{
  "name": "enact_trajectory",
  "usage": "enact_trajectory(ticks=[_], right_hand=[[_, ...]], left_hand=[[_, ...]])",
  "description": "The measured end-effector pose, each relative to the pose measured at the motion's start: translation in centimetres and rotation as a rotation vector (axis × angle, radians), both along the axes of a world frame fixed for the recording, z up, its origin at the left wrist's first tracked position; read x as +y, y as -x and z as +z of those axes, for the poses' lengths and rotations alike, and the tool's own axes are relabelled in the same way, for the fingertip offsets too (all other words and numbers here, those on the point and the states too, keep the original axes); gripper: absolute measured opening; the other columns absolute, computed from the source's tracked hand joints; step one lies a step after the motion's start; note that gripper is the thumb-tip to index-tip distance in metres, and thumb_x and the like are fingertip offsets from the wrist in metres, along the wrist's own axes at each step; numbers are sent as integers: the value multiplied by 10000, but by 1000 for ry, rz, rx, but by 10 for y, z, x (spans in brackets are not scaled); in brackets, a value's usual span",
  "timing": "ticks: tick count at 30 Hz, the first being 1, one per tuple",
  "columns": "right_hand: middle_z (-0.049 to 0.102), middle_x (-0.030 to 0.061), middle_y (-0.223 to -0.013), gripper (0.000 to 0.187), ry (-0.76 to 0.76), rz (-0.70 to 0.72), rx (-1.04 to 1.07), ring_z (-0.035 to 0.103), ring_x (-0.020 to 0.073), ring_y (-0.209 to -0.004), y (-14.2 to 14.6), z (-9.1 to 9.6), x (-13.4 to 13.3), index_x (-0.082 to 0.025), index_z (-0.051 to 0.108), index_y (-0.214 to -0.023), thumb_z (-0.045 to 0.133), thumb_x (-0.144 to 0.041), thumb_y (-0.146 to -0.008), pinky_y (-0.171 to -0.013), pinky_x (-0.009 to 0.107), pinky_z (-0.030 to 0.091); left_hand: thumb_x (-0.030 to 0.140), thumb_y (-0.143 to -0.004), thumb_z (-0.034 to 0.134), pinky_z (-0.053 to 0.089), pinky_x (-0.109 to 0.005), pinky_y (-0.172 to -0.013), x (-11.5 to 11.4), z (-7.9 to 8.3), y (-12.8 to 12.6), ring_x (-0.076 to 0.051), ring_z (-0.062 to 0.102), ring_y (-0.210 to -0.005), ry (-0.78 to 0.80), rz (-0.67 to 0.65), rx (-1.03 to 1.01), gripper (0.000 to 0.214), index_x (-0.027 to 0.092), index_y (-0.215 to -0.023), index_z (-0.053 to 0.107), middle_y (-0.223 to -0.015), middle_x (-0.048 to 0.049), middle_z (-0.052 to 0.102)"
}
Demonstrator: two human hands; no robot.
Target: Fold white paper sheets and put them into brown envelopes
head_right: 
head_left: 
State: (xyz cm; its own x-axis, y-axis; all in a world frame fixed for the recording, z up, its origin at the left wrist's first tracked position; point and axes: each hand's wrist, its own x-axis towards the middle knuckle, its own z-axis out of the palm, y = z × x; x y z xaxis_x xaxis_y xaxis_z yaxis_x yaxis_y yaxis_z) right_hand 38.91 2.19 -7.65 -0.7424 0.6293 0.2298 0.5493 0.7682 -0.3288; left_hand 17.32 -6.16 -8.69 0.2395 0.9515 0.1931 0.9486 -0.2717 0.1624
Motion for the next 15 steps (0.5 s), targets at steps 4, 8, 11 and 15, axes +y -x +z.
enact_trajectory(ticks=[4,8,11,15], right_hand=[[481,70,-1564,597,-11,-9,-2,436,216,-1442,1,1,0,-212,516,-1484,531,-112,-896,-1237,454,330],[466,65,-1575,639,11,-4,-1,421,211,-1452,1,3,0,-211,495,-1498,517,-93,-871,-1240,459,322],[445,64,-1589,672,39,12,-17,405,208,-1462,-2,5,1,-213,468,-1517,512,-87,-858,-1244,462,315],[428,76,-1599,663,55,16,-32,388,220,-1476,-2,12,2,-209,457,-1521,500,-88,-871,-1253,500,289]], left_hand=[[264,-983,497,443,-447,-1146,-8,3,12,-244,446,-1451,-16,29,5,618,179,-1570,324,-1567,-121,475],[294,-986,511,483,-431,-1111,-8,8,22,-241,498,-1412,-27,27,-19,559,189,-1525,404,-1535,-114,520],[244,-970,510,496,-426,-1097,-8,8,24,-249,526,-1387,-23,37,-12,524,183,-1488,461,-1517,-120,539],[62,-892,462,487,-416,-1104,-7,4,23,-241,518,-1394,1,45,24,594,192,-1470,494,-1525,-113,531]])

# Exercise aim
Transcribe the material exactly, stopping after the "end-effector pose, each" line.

# Solution for this task
{
  "name": "enact_trajectory",
  "usage": "enact_trajectory(ticks=[_], right_hand=[[_, ...]], left_hand=[[_, ...]])",
  "description": "The measured end-effector pose, each relative to the pose measured at the motion's start: translation in centimetres and rotation as a rotation vector (axis × angle, radians), both along the axes of a world frame fixed for the recording, z up, its origin at the left wrist's first tracked position; read x as +y, y as -x and z as +z of those axes, for the poses' lengths and rotations alike, and the tool's own axes are relabelled in the same way, for the fingertip offsets too (all other words and numbers here, those on the point and the states too, keep the original axes); gripper: absolute measured opening; the other columns absolute, computed from the source's tracked hand joints; step one lies a step after the motion's start; note that gripper is the thumb-tip to index-tip distance in metres, and thumb_x and the like are fingertip offsets from the wrist in metres, along the wrist's own axes at each step; numbers are sent as integers: the value multiplied by 10000, but by 1000 for ry, rz, rx, but by 10 for y, z, x (spans in brackets are not scaled); in brackets, a value's usual span",

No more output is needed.